## Task to carry out
Each line that contains "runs" needs to be copied from the listing.

## Given information

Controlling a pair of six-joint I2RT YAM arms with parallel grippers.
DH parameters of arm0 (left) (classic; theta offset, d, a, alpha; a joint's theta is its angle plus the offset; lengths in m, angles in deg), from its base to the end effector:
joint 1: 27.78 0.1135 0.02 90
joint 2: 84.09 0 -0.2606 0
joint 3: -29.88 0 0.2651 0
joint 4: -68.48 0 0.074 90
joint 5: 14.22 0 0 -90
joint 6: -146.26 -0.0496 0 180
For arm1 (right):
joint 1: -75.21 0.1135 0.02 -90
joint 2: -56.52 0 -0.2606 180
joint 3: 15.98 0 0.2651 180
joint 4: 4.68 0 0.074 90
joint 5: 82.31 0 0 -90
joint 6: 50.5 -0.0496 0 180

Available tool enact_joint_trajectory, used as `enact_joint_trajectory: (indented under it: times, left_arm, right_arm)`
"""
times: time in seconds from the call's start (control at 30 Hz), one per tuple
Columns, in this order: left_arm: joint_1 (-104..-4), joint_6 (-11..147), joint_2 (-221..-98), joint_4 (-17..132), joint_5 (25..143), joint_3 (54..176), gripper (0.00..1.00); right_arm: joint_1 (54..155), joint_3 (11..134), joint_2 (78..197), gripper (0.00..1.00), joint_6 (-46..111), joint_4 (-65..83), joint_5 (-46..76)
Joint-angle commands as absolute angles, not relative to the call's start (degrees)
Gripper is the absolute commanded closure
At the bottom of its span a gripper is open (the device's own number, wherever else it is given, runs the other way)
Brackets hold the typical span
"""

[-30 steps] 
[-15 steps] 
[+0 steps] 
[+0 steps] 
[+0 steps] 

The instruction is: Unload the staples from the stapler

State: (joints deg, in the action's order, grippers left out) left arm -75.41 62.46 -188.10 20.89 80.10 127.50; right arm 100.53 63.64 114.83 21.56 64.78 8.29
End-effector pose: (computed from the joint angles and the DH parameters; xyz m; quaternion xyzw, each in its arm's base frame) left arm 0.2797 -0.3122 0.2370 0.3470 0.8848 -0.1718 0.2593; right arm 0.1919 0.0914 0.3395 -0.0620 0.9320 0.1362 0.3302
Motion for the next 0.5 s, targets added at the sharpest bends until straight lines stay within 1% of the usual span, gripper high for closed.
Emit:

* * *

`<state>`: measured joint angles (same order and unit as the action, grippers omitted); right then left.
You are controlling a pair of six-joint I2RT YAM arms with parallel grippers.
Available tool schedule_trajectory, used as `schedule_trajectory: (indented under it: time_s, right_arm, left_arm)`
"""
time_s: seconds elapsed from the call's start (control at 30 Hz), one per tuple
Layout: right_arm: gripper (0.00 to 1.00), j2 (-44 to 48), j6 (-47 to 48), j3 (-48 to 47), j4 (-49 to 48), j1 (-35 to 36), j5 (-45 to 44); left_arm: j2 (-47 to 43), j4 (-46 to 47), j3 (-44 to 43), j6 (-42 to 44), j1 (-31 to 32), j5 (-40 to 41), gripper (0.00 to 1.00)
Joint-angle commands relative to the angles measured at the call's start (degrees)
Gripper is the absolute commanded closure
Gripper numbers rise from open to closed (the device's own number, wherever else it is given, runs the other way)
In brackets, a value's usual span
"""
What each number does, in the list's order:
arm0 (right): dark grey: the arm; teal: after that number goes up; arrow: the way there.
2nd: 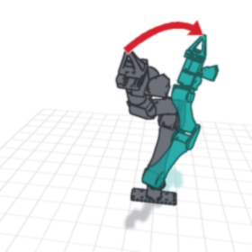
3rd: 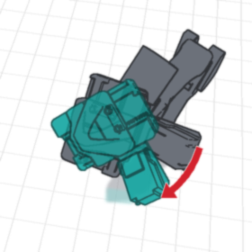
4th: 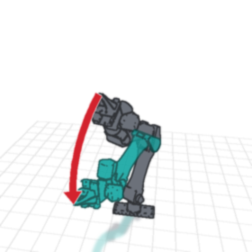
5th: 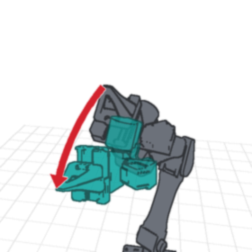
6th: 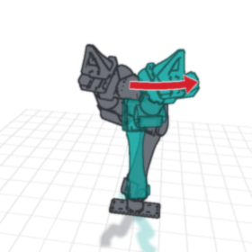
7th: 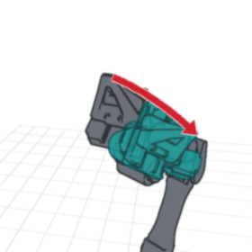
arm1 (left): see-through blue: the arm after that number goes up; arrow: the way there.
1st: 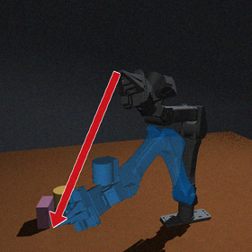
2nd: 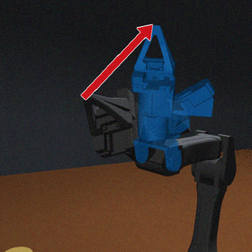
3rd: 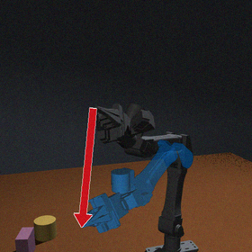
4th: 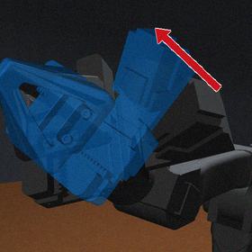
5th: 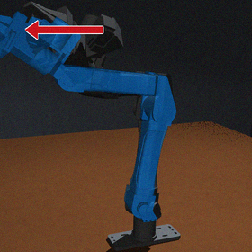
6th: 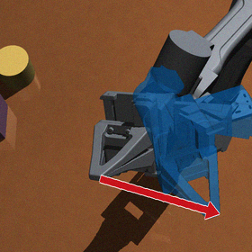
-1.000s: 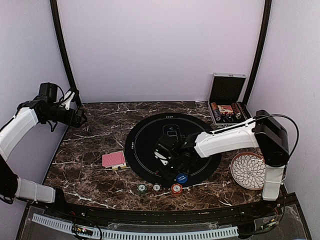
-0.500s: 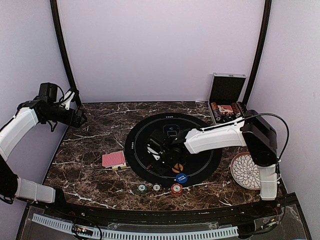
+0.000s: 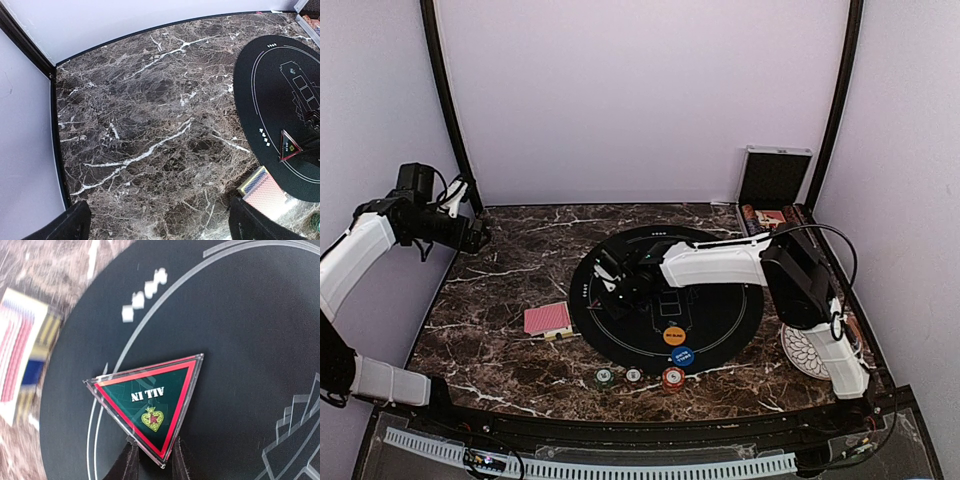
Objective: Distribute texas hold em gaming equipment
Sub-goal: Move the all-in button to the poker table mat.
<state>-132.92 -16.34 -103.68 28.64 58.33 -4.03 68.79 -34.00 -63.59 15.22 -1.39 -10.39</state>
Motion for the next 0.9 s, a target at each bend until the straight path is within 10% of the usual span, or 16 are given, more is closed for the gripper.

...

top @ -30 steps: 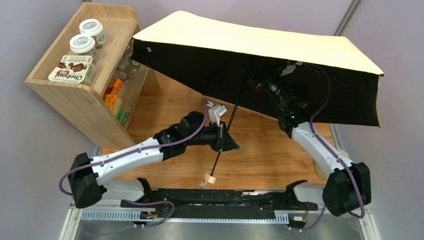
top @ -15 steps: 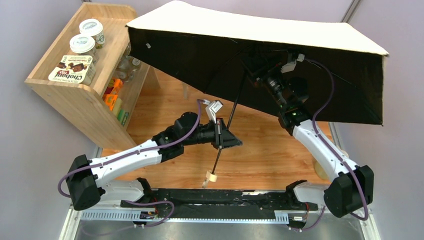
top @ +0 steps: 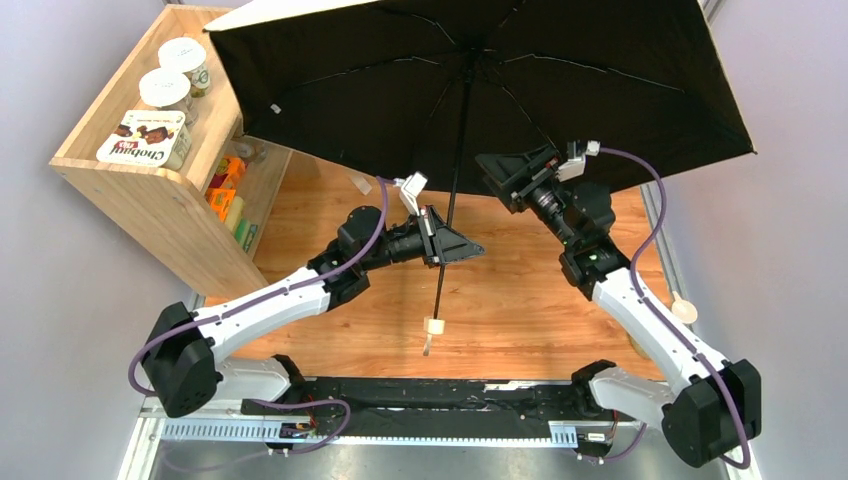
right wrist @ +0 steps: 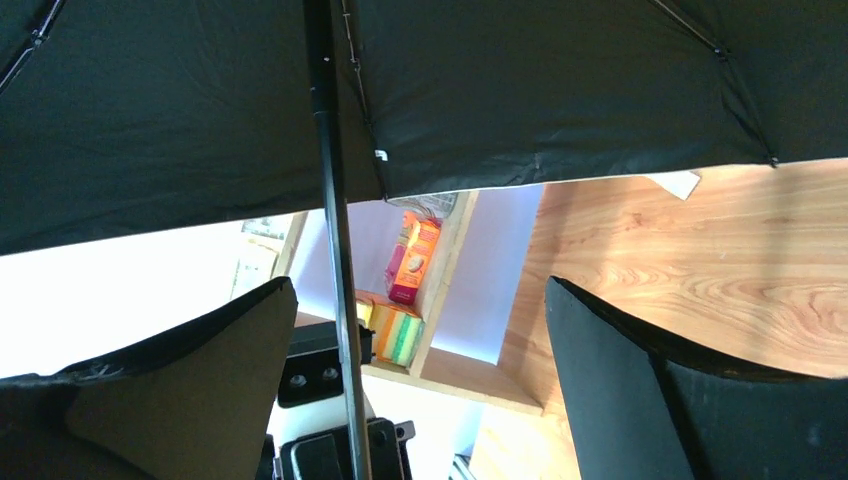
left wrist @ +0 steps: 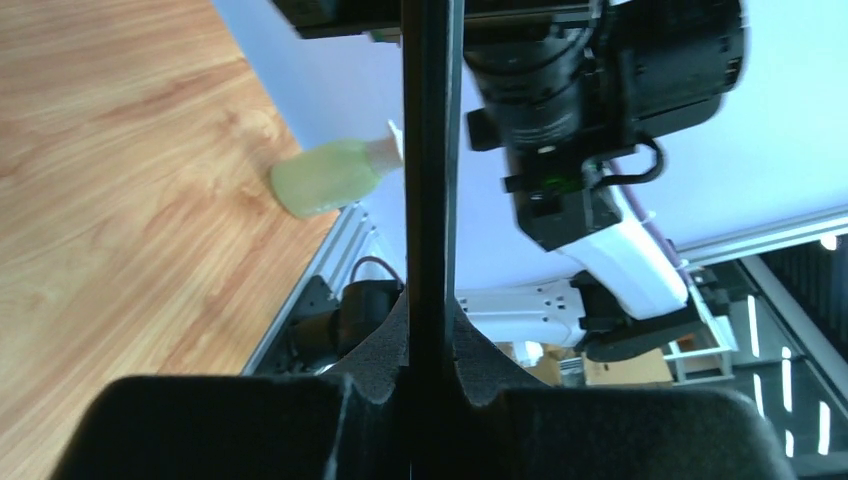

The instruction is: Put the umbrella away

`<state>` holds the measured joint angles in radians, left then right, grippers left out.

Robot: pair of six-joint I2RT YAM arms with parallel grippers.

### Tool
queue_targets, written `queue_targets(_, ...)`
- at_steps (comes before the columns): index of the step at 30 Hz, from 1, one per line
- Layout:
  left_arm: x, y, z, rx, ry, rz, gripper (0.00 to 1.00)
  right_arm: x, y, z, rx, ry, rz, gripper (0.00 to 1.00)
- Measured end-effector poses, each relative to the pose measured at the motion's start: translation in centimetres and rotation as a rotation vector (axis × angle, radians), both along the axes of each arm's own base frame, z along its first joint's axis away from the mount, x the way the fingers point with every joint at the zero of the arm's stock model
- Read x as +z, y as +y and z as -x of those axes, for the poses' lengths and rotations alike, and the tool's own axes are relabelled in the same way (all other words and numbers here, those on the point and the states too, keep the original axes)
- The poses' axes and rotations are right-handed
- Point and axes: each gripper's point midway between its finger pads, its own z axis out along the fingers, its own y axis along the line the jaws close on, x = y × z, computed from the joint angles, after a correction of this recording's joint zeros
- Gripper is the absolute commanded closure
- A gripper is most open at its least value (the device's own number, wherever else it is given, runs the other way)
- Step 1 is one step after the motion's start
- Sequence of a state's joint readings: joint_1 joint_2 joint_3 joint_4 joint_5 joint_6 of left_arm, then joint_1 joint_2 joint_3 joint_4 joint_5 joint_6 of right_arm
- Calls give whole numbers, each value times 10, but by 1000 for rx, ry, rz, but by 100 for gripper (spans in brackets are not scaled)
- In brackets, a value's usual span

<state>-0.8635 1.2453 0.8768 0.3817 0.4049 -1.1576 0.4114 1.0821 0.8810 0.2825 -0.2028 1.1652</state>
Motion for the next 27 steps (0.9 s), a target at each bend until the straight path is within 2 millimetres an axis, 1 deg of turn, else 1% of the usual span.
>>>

## Solved exercise
At the bottom of its span a gripper is open (the device's own number, wherever else it is given, runs the other way)
Gripper numbers rise from open to closed (the device's own number, wherever else it is given, runs the other way)
- A gripper is most open at its least value (the device's own number, wherever else it is given, runs the other way)

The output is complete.